Using WebP to create tiny preview images

José M. Pérez

José M. Pérez / November 28, 2015

6 min read3,585 views

Following with the image optimization topic, I am going to have a deeper look to Facebook's technique to create preview photos, and will show how WebP can simplify their solution.

WebP vs JPEG when encoding tiny images

WebP vs JPEG when encoding tiny images.

tl;dr WebP produces tiny files when compressing small images. This makes it ideal for implementing preview photos. Check the demo.

In a recent article I talked about an image loading technique used by Medium that combined a small blurry preview plus a transition to the final image. This approach has been used for some time by other sites and mobile applications, and it is getting even more focus these days as major websites try to expand in countries with very slow internet connections.

Facebook is one of them and explained some months ago how they inlined preview photos.

Finding out the right image dimensions

There is a direct relation between the dimensions of the image, its size in bytes, and the radius for the blur effect that needs to be applied to smooth the big upscaled pixels. In addition, we need to take into account the rendered dimensions of the image: we will want a larger preview the larger the rendered size is.

Facebook found that, for their mobile client, the sweet spot for the preview size was 42×42px. Then, they tried to generate the smallest (in bytes) image that they could serve with those dimensions. JPEG was the winning format, and they worked on reducing the file size even further by making the mobile client prepend a common header image and only transmit the basic image data.

Taking this approach to the web

If we want to use the same technique on a website, we need to:

  1. Send image data.
  2. Send the header.
  3. Send the JS code that will glue the header and the data together.

In the case of a mobile app, the code for (2) and (3) is shipped as part of the app.
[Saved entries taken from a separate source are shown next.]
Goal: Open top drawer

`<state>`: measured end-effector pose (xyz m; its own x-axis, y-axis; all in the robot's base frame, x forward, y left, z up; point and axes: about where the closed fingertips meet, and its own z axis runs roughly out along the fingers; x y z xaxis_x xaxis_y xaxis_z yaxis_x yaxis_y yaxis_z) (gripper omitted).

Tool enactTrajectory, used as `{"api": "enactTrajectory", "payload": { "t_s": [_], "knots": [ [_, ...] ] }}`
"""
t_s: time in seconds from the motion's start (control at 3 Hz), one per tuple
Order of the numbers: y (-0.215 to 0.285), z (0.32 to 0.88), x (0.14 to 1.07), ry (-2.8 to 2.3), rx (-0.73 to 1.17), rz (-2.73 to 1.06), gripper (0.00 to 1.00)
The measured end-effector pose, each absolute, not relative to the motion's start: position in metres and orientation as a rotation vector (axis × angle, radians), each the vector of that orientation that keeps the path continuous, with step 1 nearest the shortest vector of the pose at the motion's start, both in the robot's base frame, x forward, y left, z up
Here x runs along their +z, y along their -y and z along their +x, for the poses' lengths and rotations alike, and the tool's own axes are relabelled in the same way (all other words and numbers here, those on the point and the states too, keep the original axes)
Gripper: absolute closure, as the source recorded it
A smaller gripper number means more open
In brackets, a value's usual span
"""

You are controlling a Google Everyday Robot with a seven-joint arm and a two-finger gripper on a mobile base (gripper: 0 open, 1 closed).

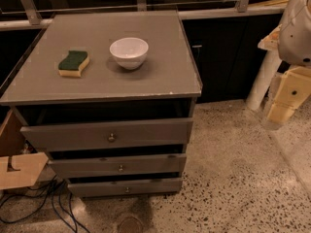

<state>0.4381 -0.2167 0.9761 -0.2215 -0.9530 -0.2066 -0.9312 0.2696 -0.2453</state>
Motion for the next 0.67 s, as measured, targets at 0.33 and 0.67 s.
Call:
{"api": "enactTrajectory", "payload": {
  "t_s": [0.33, 0.67],
  "knots": [
    [0.217, 0.438, 0.976, -2.232, -0.098, -1.725, 0.0],
    [0.199, 0.433, 0.972, -2.2, -0.088, -1.755, 0.0]
  ]
}}
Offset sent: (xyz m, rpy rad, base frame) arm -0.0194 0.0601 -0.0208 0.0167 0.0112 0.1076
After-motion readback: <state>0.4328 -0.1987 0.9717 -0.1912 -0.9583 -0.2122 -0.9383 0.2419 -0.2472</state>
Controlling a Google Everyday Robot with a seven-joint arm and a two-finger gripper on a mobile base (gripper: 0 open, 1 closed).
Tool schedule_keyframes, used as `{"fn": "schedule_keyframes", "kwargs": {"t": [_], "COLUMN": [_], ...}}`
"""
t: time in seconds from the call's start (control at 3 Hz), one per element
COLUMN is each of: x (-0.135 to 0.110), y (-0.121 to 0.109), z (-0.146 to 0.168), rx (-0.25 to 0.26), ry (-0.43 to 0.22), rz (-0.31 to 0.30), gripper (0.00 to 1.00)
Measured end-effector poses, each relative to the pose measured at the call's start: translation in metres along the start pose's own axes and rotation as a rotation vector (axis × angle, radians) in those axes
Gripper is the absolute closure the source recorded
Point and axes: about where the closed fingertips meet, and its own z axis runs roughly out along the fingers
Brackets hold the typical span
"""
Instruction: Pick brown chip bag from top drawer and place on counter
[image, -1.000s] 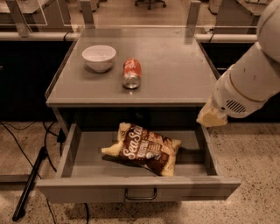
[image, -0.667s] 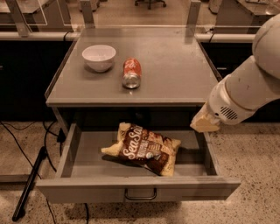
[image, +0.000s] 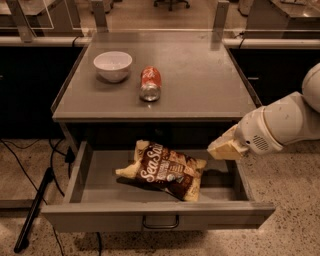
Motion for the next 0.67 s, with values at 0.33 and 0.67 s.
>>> {"fn": "schedule_keyframes", "kwargs": {"t": [0.33,0.67], "x": [0.0001,0.0097], "y": [0.0,-0.0008], "z": [0.0,0.0082], "rx": [0.002,0.032], "ry": [0.002,-0.001], "rz": [-0.001,0.009], "gripper": [1.0,1.0]}}
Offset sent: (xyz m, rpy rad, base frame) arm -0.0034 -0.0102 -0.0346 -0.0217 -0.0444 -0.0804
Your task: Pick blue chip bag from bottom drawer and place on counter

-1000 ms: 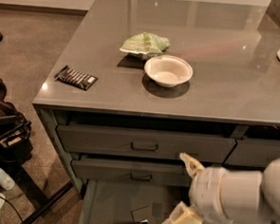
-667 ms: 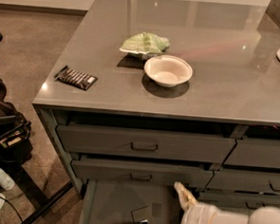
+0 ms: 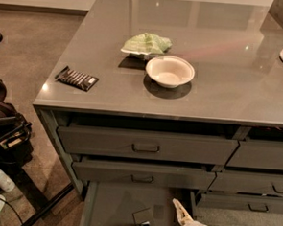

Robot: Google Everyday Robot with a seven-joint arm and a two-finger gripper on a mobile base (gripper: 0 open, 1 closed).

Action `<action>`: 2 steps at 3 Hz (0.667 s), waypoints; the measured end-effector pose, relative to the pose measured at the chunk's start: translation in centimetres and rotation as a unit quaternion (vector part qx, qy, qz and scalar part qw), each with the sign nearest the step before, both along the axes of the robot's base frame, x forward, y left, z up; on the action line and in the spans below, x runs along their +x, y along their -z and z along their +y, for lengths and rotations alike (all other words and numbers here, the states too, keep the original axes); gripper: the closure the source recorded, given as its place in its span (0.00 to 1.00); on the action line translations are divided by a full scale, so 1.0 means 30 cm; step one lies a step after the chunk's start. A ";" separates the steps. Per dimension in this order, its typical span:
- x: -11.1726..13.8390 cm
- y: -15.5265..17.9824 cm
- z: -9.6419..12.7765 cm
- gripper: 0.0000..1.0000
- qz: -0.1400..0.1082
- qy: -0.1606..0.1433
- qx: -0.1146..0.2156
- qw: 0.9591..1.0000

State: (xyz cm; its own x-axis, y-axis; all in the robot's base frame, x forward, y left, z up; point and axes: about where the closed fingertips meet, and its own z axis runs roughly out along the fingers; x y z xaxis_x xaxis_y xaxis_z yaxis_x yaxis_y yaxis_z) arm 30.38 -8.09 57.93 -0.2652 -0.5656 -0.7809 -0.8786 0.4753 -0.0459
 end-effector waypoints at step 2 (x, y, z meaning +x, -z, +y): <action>-0.002 0.079 0.002 0.00 0.003 0.019 0.023 1.000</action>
Offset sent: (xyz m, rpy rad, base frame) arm -0.0001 -0.0023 -0.0866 0.1707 0.0228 -0.1495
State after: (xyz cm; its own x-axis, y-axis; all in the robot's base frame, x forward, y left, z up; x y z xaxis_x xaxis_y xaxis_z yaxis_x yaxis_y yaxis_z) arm 30.33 -8.04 55.55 -0.2906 -0.5181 -0.8044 -0.8597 0.5105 -0.0183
But in a website we need to send it as part of the response. This means that, at least the first time the user visits our page, there won't be large savings using this technique. For subsequent requests, we could use cached JS or a Service Worker to do the glueing process.

But not everything is lost.

Using a different image format

I wondered how other format files performed in file size when saving small files. I tried with PNG and GIF, and both of them were larger than JPG. Then I have it a try to WebP and I was surprised on how well it compresses images.

How I resized and compressed the images

In this page you can see the demo and all the source images generated

First, I downloaded some 64×64px cover art images using the Spotify Web API. I wanted to use square images with a consistent small size.

Then I used Photoshop to create a 42×42px JPEG version of the files, with the minimum quality settings (that is, max compression). Then I passed them through ImageOptim, that saved around 66% of the file size using a lossless optimization. The final average file size is 478 bytes.

ImageOptim squeezing JPGs

ImageOptim squeezing JPGs.

Note that Facebook don't mention what the size for their images was:

"Unfortunately, the standard JPEG header is hundreds of bytes in size. In fact, the JPEG header alone is several times bigger than our entire 200-byte budget. However, excluding the JPEG header, the encoded data payload itself was approaching our 200 bytes" - taken from The technology behind preview photos.

For the WebP version I used Photoshop to create a 42×42 px JPEG version of the files, but this time with the maximum quality settings. This is to make sure that I didn't introduce artifacts that WebP had to encode. Then again, I passed the files through ImageOptim, reducing the file size around 25%, to an average of 2.5kB.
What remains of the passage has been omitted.